WHAT THE EXERCISE ASKS:
Output must match the records, character for character.

Stored records:
- - - -
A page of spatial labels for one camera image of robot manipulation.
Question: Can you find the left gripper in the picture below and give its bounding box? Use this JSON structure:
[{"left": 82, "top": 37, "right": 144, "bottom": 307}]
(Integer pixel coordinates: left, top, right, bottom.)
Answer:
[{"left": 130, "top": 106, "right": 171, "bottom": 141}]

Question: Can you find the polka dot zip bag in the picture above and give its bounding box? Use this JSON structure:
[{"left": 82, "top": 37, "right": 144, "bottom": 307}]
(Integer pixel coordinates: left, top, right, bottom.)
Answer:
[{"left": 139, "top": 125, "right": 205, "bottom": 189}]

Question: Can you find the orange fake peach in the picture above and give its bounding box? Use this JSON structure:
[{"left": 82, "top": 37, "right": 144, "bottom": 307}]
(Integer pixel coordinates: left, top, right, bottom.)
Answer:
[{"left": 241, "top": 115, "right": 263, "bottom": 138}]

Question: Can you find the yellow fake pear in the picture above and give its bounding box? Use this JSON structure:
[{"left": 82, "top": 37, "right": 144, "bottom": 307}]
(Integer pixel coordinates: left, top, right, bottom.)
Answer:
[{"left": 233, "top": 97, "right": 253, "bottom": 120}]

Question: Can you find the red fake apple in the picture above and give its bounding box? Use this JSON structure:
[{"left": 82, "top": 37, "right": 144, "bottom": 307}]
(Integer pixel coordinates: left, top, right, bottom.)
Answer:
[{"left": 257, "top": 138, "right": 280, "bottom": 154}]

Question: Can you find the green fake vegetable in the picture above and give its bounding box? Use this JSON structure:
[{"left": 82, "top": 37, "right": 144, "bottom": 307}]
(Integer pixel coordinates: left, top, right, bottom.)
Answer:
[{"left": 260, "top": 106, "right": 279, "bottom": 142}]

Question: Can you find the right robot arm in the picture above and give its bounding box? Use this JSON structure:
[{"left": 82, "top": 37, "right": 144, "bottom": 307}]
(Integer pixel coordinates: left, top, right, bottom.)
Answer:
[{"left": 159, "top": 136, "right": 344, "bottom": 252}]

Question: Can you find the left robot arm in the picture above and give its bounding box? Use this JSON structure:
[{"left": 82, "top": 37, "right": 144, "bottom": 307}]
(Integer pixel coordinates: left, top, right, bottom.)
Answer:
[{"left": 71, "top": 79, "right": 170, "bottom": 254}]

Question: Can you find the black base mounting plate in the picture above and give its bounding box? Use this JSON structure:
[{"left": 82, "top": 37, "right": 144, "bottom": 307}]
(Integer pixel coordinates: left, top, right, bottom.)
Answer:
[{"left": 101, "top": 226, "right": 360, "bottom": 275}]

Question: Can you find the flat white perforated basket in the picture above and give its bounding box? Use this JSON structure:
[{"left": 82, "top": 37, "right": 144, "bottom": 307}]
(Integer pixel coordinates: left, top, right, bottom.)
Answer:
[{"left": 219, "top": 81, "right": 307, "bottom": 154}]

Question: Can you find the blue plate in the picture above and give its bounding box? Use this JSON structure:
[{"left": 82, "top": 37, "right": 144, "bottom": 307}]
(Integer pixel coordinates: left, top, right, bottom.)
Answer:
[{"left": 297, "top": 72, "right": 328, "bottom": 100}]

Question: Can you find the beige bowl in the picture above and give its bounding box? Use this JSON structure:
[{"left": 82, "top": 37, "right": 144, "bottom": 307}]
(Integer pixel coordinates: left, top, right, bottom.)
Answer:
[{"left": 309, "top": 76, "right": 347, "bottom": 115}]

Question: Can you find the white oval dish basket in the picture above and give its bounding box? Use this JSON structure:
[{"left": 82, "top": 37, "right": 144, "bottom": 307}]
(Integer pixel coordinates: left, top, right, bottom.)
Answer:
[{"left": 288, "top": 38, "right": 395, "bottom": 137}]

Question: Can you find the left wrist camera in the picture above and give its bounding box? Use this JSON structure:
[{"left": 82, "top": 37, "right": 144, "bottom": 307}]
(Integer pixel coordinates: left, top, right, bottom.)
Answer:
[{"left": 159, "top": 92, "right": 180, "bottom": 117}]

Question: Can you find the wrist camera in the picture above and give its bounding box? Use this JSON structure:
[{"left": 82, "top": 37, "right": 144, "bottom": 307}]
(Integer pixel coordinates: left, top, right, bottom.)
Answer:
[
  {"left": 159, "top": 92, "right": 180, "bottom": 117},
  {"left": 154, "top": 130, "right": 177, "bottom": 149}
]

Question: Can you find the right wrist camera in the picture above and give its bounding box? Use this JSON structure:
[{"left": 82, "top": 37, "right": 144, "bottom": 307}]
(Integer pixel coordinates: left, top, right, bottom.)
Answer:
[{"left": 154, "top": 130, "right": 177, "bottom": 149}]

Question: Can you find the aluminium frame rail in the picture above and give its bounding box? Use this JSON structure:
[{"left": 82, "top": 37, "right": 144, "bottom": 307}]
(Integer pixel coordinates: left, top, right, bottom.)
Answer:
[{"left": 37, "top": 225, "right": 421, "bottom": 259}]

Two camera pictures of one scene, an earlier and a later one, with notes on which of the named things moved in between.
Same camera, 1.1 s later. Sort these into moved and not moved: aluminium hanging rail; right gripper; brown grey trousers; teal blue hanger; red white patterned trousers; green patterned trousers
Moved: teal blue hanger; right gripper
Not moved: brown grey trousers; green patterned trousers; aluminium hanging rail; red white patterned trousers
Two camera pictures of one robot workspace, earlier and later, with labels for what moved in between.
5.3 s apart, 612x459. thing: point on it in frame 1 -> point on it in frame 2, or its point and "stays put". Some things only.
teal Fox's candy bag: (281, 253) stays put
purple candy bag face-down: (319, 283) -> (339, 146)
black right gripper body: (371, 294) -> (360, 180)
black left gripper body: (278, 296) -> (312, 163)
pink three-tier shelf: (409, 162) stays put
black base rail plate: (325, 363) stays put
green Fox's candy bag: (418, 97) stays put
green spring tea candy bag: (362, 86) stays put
- - - -
SOLVED EXERCISE:
A page of spatial labels for one camera image of robot manipulation.
Question: Can you find the left gripper in the picture below and give its bounding box? Use this JSON structure:
[{"left": 82, "top": 37, "right": 144, "bottom": 307}]
(Integer pixel coordinates: left, top, right, bottom.)
Answer:
[{"left": 130, "top": 106, "right": 171, "bottom": 141}]

Question: Can you find the polka dot zip bag in the picture above and give its bounding box? Use this JSON structure:
[{"left": 82, "top": 37, "right": 144, "bottom": 307}]
(Integer pixel coordinates: left, top, right, bottom.)
Answer:
[{"left": 139, "top": 125, "right": 205, "bottom": 189}]

Question: Can you find the orange fake peach in the picture above and give its bounding box? Use this JSON structure:
[{"left": 82, "top": 37, "right": 144, "bottom": 307}]
(Integer pixel coordinates: left, top, right, bottom.)
Answer:
[{"left": 241, "top": 115, "right": 263, "bottom": 138}]

Question: Can you find the yellow fake pear in the picture above and give its bounding box? Use this JSON structure:
[{"left": 82, "top": 37, "right": 144, "bottom": 307}]
(Integer pixel coordinates: left, top, right, bottom.)
Answer:
[{"left": 233, "top": 97, "right": 253, "bottom": 120}]

Question: Can you find the red fake apple in the picture above and give its bounding box? Use this JSON structure:
[{"left": 82, "top": 37, "right": 144, "bottom": 307}]
(Integer pixel coordinates: left, top, right, bottom.)
Answer:
[{"left": 257, "top": 138, "right": 280, "bottom": 154}]

Question: Can you find the green fake vegetable in the picture above and give its bounding box? Use this JSON structure:
[{"left": 82, "top": 37, "right": 144, "bottom": 307}]
(Integer pixel coordinates: left, top, right, bottom.)
Answer:
[{"left": 260, "top": 106, "right": 279, "bottom": 142}]

Question: Can you find the right robot arm in the picture above and give its bounding box? Use this JSON structure:
[{"left": 82, "top": 37, "right": 144, "bottom": 307}]
(Integer pixel coordinates: left, top, right, bottom.)
Answer:
[{"left": 159, "top": 136, "right": 344, "bottom": 252}]

Question: Can you find the left robot arm in the picture above and give its bounding box? Use this JSON structure:
[{"left": 82, "top": 37, "right": 144, "bottom": 307}]
(Integer pixel coordinates: left, top, right, bottom.)
Answer:
[{"left": 71, "top": 79, "right": 170, "bottom": 254}]

Question: Can you find the black base mounting plate in the picture above and give its bounding box? Use this JSON structure:
[{"left": 82, "top": 37, "right": 144, "bottom": 307}]
(Integer pixel coordinates: left, top, right, bottom.)
Answer:
[{"left": 101, "top": 226, "right": 360, "bottom": 275}]

Question: Can you find the flat white perforated basket in the picture above and give its bounding box? Use this JSON structure:
[{"left": 82, "top": 37, "right": 144, "bottom": 307}]
(Integer pixel coordinates: left, top, right, bottom.)
Answer:
[{"left": 219, "top": 81, "right": 307, "bottom": 154}]

Question: Can you find the blue plate in the picture above and give its bounding box? Use this JSON structure:
[{"left": 82, "top": 37, "right": 144, "bottom": 307}]
(Integer pixel coordinates: left, top, right, bottom.)
Answer:
[{"left": 297, "top": 72, "right": 328, "bottom": 100}]

Question: Can you find the beige bowl in the picture above and give its bounding box? Use this JSON structure:
[{"left": 82, "top": 37, "right": 144, "bottom": 307}]
(Integer pixel coordinates: left, top, right, bottom.)
Answer:
[{"left": 309, "top": 76, "right": 347, "bottom": 115}]

Question: Can you find the white oval dish basket in the picture above and give its bounding box? Use this JSON structure:
[{"left": 82, "top": 37, "right": 144, "bottom": 307}]
(Integer pixel coordinates: left, top, right, bottom.)
Answer:
[{"left": 288, "top": 38, "right": 395, "bottom": 137}]

Question: Can you find the left wrist camera in the picture above and give its bounding box? Use this JSON structure:
[{"left": 82, "top": 37, "right": 144, "bottom": 307}]
(Integer pixel coordinates: left, top, right, bottom.)
Answer:
[{"left": 159, "top": 92, "right": 180, "bottom": 117}]

Question: Can you find the wrist camera in the picture above and give its bounding box? Use this JSON structure:
[{"left": 82, "top": 37, "right": 144, "bottom": 307}]
(Integer pixel coordinates: left, top, right, bottom.)
Answer:
[
  {"left": 159, "top": 92, "right": 180, "bottom": 117},
  {"left": 154, "top": 130, "right": 177, "bottom": 149}
]

Question: Can you find the right wrist camera in the picture above and give its bounding box? Use this JSON structure:
[{"left": 82, "top": 37, "right": 144, "bottom": 307}]
(Integer pixel coordinates: left, top, right, bottom.)
Answer:
[{"left": 154, "top": 130, "right": 177, "bottom": 149}]

Question: Can you find the aluminium frame rail in the picture above and give its bounding box? Use this JSON structure:
[{"left": 82, "top": 37, "right": 144, "bottom": 307}]
(Integer pixel coordinates: left, top, right, bottom.)
Answer:
[{"left": 37, "top": 225, "right": 421, "bottom": 259}]

Two camera pictures of one scene, an earlier and a later one, with notes on which of the named things moved in between.
Same camera, 1.1 s later. Sort these into moved and not moved: aluminium hanging rail; right gripper; brown grey trousers; teal blue hanger; red white patterned trousers; green patterned trousers
Moved: teal blue hanger; right gripper
Not moved: brown grey trousers; green patterned trousers; aluminium hanging rail; red white patterned trousers
Two camera pictures of one robot workspace, earlier and later, with labels for what moved in between.
5.3 s apart, 612x459. thing: point on it in frame 1 -> point on it in frame 2, or its point and "stays put". Some things only.
teal Fox's candy bag: (281, 253) stays put
purple candy bag face-down: (319, 283) -> (339, 146)
black right gripper body: (371, 294) -> (360, 180)
black left gripper body: (278, 296) -> (312, 163)
pink three-tier shelf: (409, 162) stays put
black base rail plate: (325, 363) stays put
green Fox's candy bag: (418, 97) stays put
green spring tea candy bag: (362, 86) stays put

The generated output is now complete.